Fine-tuned Stable Diffusion for consistent character appearance
Multi-model ensemble for better quality
Style transfer options (manga, western comics, etc.)

Feature Additions:

Character customization interface
Panel layout customization
Text bubble automatic placement
Export formats (PDF, CBZ, etc.)

Infrastructure Optimization:

Multi-region deployment for global latency reduction
GPU-accelerated nodes for faster generation
Advanced caching strategies (predictive pre-generation)
Cost optimization through spot instances

User Experience:

Real-time generation progress tracking
Social sharing features
Gallery of public comics
Collaborative story editing

Impact and Learning Outcomes

Technical Skills:

Cloud-native architecture design
Kubernetes orchestration and management
Distributed systems debugging
Performance optimization techniques
Cost-aware infrastructure planning

Practical Applications:

Creative content generation at scale
Educational tool for visual storytelling
Accessibility tool for visual communication
Rapid prototyping for comic artists

Scalability Insights:

Message queues enable elastic workload distribution
Caching dramatically improves user experience
Auto-scaling requires careful tuning
Monitoring and observability crucial for production systems

Conclusion

The E2E Text-to-Comic Generation Pipeline demonstrates the power of integrating modern cloud technologies with state-of-the-art AI models to create a scalable, user-friendly creative tool. By leveraging Kubernetes, message queues, caching, and managed cloud services, the system achieves high throughput, low latency, and cost efficiency while maintaining reliability and ease of use.

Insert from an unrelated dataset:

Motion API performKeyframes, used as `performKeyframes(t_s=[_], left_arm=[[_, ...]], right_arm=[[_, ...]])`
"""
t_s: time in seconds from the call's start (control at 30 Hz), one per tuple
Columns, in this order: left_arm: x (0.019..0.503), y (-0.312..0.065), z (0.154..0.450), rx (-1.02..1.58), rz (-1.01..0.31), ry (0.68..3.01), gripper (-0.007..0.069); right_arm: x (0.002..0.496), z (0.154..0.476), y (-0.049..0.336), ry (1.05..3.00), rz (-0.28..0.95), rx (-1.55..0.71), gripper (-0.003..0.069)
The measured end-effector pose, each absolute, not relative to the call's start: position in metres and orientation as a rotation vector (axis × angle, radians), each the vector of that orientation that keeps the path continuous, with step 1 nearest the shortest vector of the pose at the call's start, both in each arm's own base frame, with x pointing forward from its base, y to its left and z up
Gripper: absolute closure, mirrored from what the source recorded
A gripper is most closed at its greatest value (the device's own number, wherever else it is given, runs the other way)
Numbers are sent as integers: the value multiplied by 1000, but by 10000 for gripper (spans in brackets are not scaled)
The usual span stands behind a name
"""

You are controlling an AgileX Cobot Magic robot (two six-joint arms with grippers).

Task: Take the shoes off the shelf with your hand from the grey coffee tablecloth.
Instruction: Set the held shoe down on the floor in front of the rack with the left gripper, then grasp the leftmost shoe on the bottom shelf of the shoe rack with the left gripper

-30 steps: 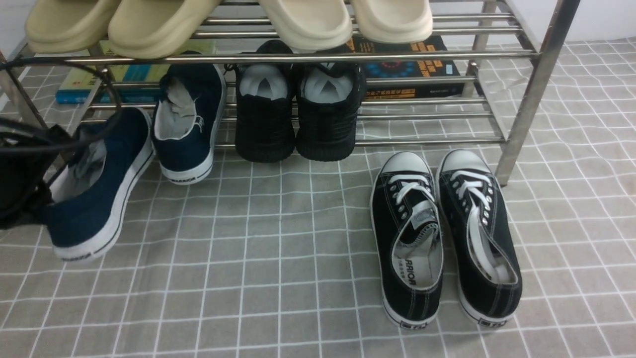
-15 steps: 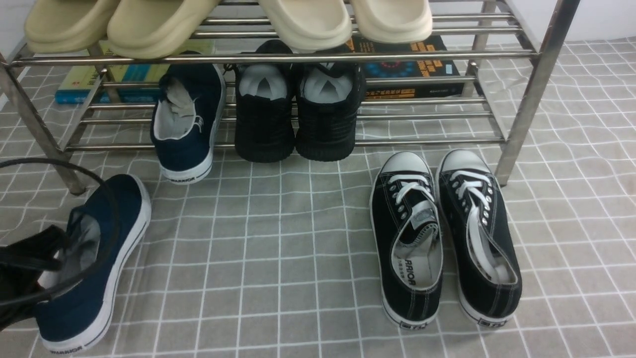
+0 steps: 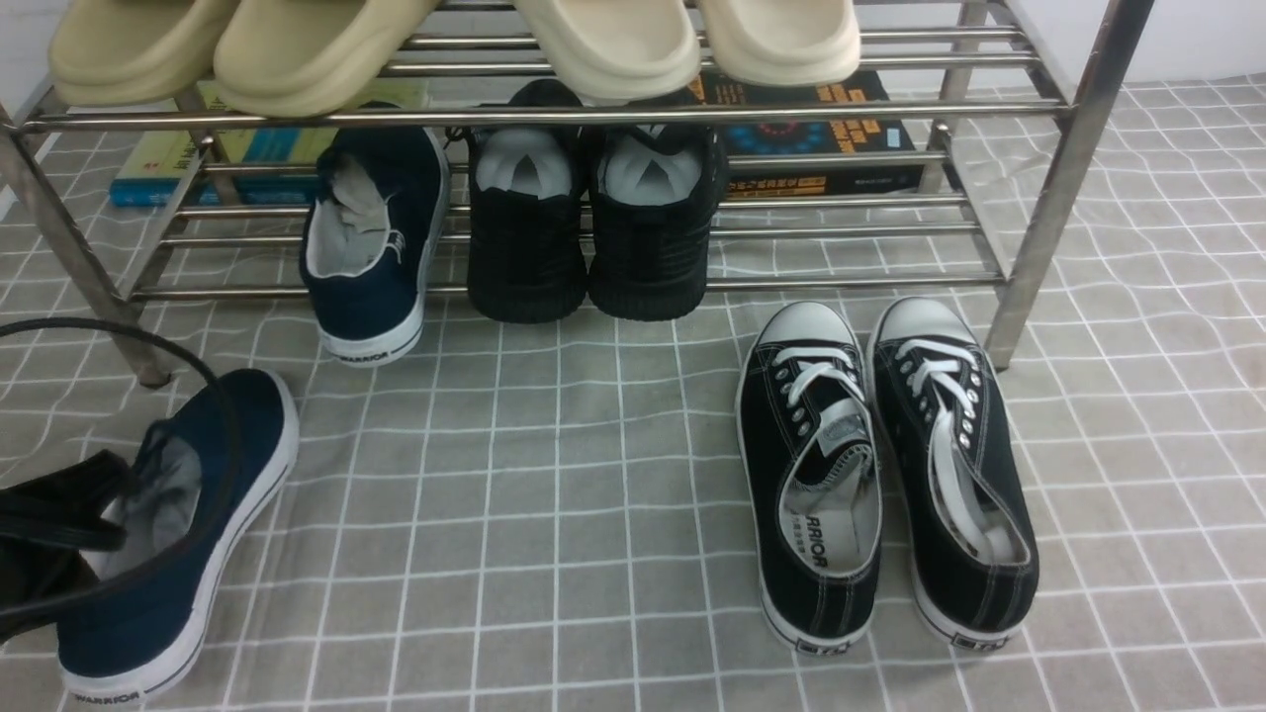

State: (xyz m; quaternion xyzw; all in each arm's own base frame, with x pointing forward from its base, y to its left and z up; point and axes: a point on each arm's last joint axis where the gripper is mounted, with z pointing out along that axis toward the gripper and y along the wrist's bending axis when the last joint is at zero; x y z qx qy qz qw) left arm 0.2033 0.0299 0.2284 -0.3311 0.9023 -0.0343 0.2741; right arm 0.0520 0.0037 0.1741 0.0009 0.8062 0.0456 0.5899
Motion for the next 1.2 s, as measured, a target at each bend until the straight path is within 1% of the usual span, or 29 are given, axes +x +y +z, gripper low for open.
performKeyframes(t_s=[0.1, 0.13, 0.17, 0.23, 0.3, 0.37, 0.47, 0.5, 0.6, 0.7, 0.77, 0.93, 1.2], left_arm=[[213, 33, 250, -859, -75, 2386, 325], [213, 33, 250, -861, -74, 2389, 319], [218, 34, 264, -856, -77, 2364, 277], [227, 35, 290, -846, -90, 2307, 231], [230, 35, 304, -849, -107, 2280, 218], [239, 34, 326, -862, -158, 2235, 211], [251, 30, 335, -860, -203, 2234, 214], [260, 23, 336, -838, -230, 2256, 220], [288, -2, 322, -759, -271, 2341, 230], [304, -17, 315, -709, -289, 2372, 230], [325, -30, 308, -693, -318, 2381, 230], [360, -37, 288, -757, -352, 2361, 230], [388, -41, 258, -774, -366, 2353, 232]], right_arm=[[52, 174, 4, 1877, 106, 2, 420], [52, 174, 4, 1877, 106, 2, 420], [52, 174, 4, 1877, 106, 2, 420], [52, 174, 4, 1877, 106, 2, 420], [52, 174, 4, 1877, 106, 2, 420], [52, 174, 4, 1877, 106, 2, 420], [52, 174, 4, 1877, 106, 2, 420], [52, 174, 4, 1877, 106, 2, 420], [52, 174, 4, 1877, 106, 2, 420], [52, 174, 4, 1877, 106, 2, 420], [52, 174, 4, 1877, 106, 2, 420], [52, 174, 4, 1877, 106, 2, 420], [52, 174, 4, 1877, 106, 2, 420]])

This project showcases how cloud-native architectures enable complex, resource-intensive applications to serve multiple users concurrently, making advanced AI capabilities accessible to a broad audience.

This project was completed as part of the Cloud Computing/Distributed Systems course at the University of Colorado Boulder, demonstrating integration of multiple cloud technologies including VMs, storage, message queues, caching, and container orchestration.